Opener for ten – what kit-distinction does Everton’s 1970 title win hold?
If you don’t want the know the answer, look away now:
It was of course the last season that the English champions didn’t have a crest on their shirts, with the Toffees’ tops not receiving the ‘EFC’ monogram until 1972, Rupert’s Tower first appearing six years after that.
The away was the classic amber tone that the club don’t tend to use that much anymore, while a notable element to the home jersey was that the cuffs and the neck were mismatching.

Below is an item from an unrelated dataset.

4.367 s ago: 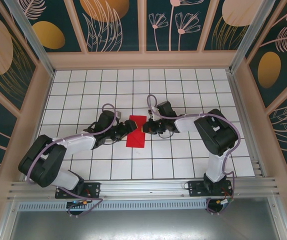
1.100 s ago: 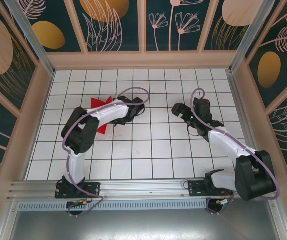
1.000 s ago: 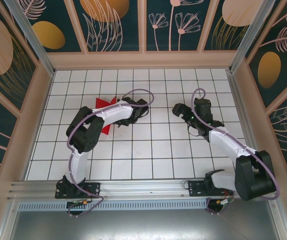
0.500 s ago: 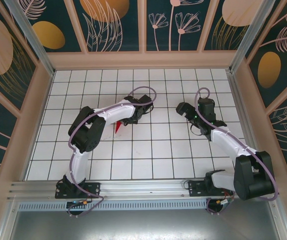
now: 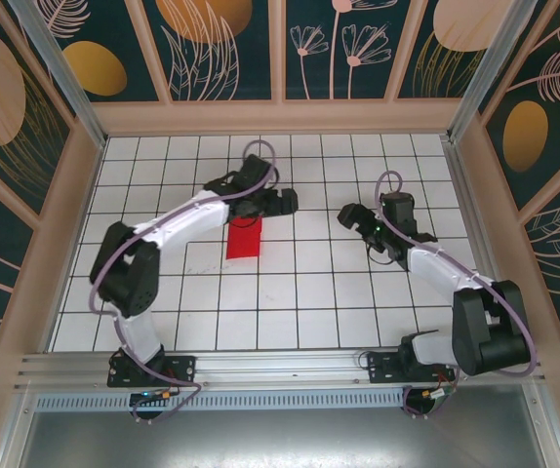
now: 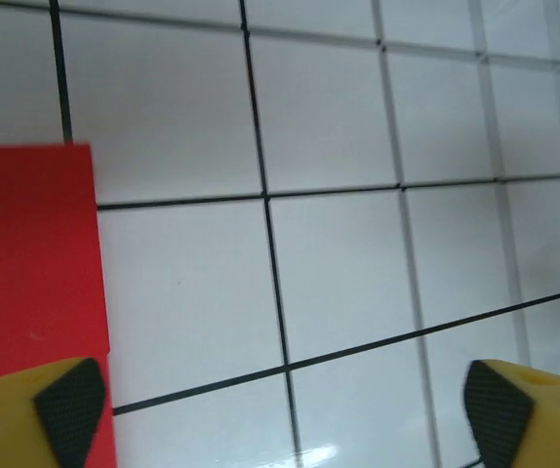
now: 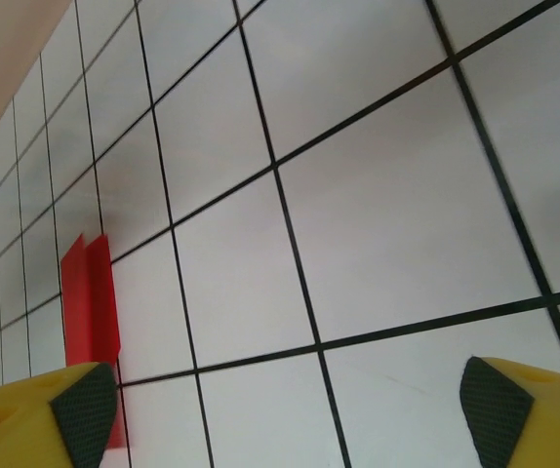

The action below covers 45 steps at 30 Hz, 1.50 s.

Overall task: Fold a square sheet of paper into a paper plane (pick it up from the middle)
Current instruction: Turn over the paper at the center of the table, then move the paper to the center of the table.

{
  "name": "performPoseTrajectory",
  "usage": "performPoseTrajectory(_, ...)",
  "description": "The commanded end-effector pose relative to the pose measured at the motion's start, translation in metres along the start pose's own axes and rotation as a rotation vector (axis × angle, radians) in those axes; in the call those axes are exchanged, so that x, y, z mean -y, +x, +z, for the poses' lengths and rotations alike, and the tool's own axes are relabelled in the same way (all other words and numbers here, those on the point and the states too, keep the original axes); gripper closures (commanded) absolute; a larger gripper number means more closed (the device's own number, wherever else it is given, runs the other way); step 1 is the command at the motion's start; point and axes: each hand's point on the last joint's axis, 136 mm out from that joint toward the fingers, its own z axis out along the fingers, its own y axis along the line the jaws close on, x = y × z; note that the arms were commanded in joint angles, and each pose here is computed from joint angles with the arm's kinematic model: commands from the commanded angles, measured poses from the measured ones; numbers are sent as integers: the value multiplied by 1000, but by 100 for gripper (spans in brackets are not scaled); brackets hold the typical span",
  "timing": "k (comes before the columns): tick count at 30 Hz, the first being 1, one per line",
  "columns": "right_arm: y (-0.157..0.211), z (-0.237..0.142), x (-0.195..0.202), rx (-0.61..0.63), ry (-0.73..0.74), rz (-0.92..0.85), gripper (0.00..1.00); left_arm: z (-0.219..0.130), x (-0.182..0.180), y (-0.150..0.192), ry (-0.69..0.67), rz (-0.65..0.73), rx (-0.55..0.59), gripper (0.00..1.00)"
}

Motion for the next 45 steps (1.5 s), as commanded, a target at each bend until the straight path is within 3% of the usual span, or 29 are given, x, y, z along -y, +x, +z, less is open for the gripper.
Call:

That same 1969-70 season was the first one in which the Football League mandated that competing sides had to wear different-coloured socks to each other. However, rather than recalling recalling the white-topped blue set which had been supplanted by white in 1967, they used the away socks when required away to the likes of Leeds United, Tottenham Hotspur and Stoke City.
We’d love to say that it was a tribute to the Chile flag of 1812-14 but we’d imagine that practicality was the main reason for this look.
For 1971-72, Everton wore an amber and green away kit before blue was restored as the secondary colour shades of yellow/gold were used up until 1982.
Nowadays, they seem to have settled into a pattern of having one white/grey change kit each season and one dark, with the 2016-17 third the only yellow shirt seen over the past four years.
Why the blue cuffs.. no idea? To me.. the coolest jerssey ever.